Identify all lines below that hold "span" and collect them.

*** Opening Given information ***

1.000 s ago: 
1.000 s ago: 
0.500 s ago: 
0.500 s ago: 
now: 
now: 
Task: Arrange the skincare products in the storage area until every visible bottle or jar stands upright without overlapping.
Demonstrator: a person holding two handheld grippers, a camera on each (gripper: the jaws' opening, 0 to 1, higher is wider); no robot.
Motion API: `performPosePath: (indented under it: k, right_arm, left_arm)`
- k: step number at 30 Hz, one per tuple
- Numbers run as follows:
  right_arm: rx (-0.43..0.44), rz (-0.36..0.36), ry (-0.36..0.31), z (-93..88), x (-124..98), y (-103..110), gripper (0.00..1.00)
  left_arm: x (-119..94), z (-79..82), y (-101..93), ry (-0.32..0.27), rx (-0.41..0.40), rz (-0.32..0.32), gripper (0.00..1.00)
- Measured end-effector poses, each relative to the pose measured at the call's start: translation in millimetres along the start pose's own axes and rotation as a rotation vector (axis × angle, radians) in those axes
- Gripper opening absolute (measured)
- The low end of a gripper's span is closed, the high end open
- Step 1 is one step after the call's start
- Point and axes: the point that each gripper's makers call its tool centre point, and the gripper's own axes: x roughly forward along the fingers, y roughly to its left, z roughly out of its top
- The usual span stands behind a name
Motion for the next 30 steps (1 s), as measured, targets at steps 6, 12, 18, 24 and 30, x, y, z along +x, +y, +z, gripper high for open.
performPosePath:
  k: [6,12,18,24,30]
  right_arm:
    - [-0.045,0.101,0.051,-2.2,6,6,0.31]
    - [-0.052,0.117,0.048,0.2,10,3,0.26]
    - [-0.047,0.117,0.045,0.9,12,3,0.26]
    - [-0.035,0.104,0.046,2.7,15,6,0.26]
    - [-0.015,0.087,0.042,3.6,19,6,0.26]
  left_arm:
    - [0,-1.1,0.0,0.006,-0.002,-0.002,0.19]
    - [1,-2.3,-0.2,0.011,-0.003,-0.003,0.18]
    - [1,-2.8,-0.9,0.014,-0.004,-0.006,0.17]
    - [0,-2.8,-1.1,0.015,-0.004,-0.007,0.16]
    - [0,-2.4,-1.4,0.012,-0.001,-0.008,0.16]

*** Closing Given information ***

__Answer to this task__:
- The low end of a gripper's span is closed, the high end open
- The usual span stands behind a name

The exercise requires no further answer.